● **What you should do**
Lines containing the string "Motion": how many are there below? Answer with the number only.

● **The data**
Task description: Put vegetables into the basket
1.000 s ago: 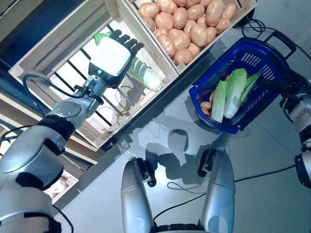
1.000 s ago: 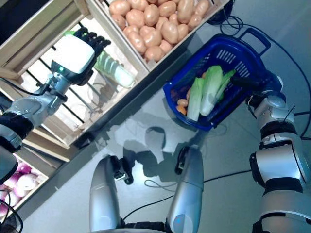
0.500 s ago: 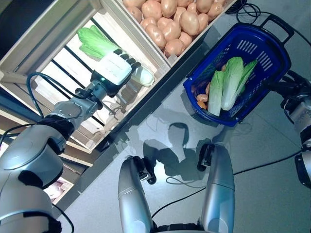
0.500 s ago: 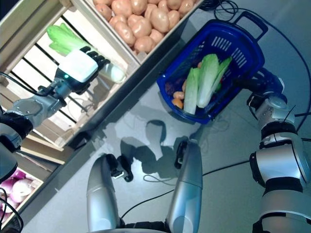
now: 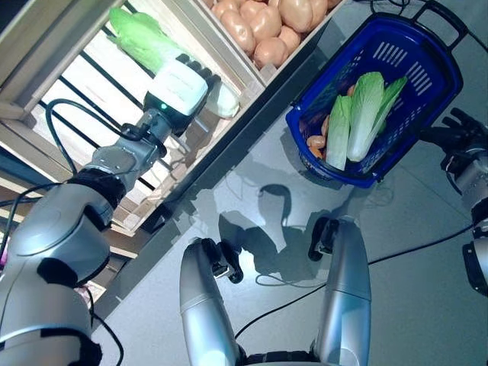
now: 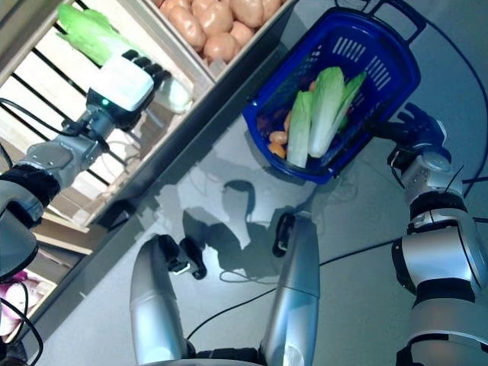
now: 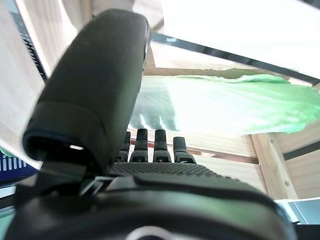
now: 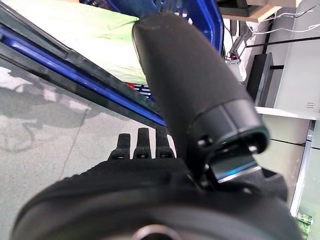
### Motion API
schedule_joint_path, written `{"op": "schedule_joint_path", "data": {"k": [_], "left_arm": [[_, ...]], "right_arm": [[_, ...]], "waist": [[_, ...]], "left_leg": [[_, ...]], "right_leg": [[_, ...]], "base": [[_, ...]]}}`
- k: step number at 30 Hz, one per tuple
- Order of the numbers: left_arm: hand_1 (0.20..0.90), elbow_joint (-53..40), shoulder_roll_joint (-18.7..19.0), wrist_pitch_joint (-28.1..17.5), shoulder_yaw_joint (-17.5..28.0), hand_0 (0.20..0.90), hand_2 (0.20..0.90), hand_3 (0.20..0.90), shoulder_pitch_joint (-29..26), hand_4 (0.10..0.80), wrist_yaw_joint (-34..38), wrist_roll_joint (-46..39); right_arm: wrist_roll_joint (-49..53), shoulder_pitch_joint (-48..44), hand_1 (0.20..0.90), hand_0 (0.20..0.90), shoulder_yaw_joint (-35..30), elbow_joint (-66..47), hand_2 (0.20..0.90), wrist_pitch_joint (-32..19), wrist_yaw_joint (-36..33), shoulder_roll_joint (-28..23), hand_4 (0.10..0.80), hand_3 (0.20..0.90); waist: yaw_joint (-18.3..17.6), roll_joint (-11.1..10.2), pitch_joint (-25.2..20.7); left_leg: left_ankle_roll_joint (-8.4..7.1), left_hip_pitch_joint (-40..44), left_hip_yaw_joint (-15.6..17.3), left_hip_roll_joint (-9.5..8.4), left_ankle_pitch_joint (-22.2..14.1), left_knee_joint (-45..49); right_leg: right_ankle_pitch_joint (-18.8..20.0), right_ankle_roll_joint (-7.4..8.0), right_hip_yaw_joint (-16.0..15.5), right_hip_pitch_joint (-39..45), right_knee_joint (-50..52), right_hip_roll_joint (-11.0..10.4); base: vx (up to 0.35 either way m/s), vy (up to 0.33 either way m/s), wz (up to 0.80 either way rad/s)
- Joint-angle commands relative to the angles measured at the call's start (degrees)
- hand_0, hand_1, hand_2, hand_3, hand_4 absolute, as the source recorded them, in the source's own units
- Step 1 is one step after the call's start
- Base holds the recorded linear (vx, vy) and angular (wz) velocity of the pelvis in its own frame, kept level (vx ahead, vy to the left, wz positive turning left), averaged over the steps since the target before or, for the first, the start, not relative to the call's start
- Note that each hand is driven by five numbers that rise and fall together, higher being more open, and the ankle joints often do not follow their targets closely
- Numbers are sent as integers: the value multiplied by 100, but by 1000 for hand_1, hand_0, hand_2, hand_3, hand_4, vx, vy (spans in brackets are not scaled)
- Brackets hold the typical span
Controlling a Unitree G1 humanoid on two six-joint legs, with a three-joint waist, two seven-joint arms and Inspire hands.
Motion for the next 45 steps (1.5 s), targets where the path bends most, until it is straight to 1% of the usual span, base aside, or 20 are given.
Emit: {"op": "schedule_joint_path", "data": {"k": [1, 3, 6, 14, 17, 18, 24, 25, 28, 30, 34, 37, 40, 44, 45], "left_arm": [[900, 255, 264, 268, -78, 900, 900, 900, -890, 800, 414, 130], [900, 270, 241, 195, -79, 900, 900, 900, -935, 800, 618, 153], [900, 261, 237, 127, -120, 900, 900, 900, -976, 800, 470, 181], [900, 343, 165, 368, -184, 900, 900, 900, -988, 800, -158, 59], [900, 368, 162, 335, -201, 900, 900, 900, -1019, 800, -370, 77], [900, 399, 143, 317, -222, 900, 900, 900, -1035, 800, -547, 80], [900, 459, 23, 389, -278, 900, 900, 900, -1075, 800, -1146, 61], [307, 496, -7, 322, -290, 307, 307, 307, -1089, 405, -1368, -26], [300, 541, -46, 265, -276, 300, 300, 300, -1064, 400, -1848, -237], [300, 575, -60, 283, -245, 300, 300, 300, -1032, 400, -1897, -272], [300, 783, -36, 117, -197, 300, 300, 300, -958, 400, -1870, -210], [300, 837, -14, 93, -168, 300, 300, 300, -873, 400, -1825, -220], [300, 907, -24, 9, -112, 300, 300, 300, -788, 400, -1615, -171], [300, 899, 6, -74, -58, 300, 300, 300, -721, 400, -1329, -173], [300, 898, 27, -131, -39, 300, 300, 300, -684, 400, -1208, -182]], "right_arm": [[292, -95, 900, 900, -30, -184, 900, -617, 150, -399, 800, 900], [312, -62, 900, 900, -26, -198, 900, -598, 171, -369, 800, 900], [347, 38, 900, 900, -70, -214, 900, -651, 238, -364, 800, 900], [356, 60, 900, 900, -88, -271, 900, -674, 394, -286, 800, 900], [455, 93, 900, 900, -115, -317, 900, -655, 400, -283, 800, 900], [470, 93, 900, 900, -124, -325, 900, -639, 424, -276, 800, 900], [427, 145, 900, 900, -167, -402, 900, -667, 480, -210, 800, 900], [408, 141, 900, 900, -173, -407, 900, -674, 489, -207, 800, 900], [354, 180, 900, 900, -209, -443, 900, -643, 519, -250, 800, 900], [355, 176, 900, 900, -222, -435, 900, -622, 522, -272, 800, 900], [590, 264, 900, 900, -391, -364, 900, -549, 613, -379, 800, 900], [611, 300, 900, 900, -464, -333, 900, -538, 634, -393, 800, 900], [718, 342, 900, 900, -497, -301, 900, -491, 679, -351, 800, 900], [815, 401, 900, 900, -514, -272, 900, -580, 729, -321, 800, 900], [854, 414, 900, 900, -515, -281, 900, -617, 774, -303, 800, 900]], "waist": [[-147, -268, -16], [-158, -276, -16], [-178, -275, -15], [-211, -282, -16], [-219, -286, -16], [-235, -290, -16], [-287, -312, -17], [-299, -322, -22], [-335, -348, -73], [-346, -358, -96], [-358, -379, -177], [-351, -384, -226], [-341, -389, -274], [-311, -374, -342], [-308, -368, -393]], "left_leg": [[-734, -405, -621, 293, 12, -121], [-727, -475, -649, 306, -3, -65], [-721, -537, -670, 317, -25, -13], [-706, -855, -802, 390, -128, 303], [-697, -935, -832, 390, -165, 387], [-688, -978, -846, 392, -181, 430], [-653, -1063, -881, 419, -226, 560], [-642, -1065, -896, 429, -237, 599], [-625, -1102, -909, 482, -250, 675], [-617, -1107, -920, 502, -266, 714], [-593, -1099, -950, 552, -307, 812], [-579, -1090, -952, 559, -312, 830], [-549, -1047, -923, 555, -289, 764], [-494, -820, -788, 534, -218, 519], [-491, -654, -703, 518, -160, 349]], "right_leg": [[567, 673, 306, 296, -639, -538], [578, 673, 337, 220, -596, -548], [577, 669, 354, 163, -555, -554], [521, 659, 515, -176, -233, -568], [509, 654, 551, -269, -155, -570], [495, 651, 573, -326, -93, -557], [478, 630, 616, -422, 5, -538], [473, 622, 626, -435, 39, -535], [444, 598, 637, -480, 118, -527], [425, 587, 638, -481, 148, -532], [366, 565, 661, -485, 253, -556], [355, 550, 653, -491, 290, -563], [382, 547, 620, -450, 239, -563], [417, 541, 488, -217, 52, -593], [441, 539, 417, -28, -105, -594]], "base": [[-8, -8, -4], [0, 0, 0], [0, 0, 0], [18, 7, -1], [0, 0, 0], [0, 0, 0], [1, 3, -1], [14, 12, -3], [15, 27, -8], [19, 32, -10], [17, 9, -5], [12, 18, -2], [-4, 28, -4], [0, 0, 0], [33, 11, -1]]}}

● **Solution**
2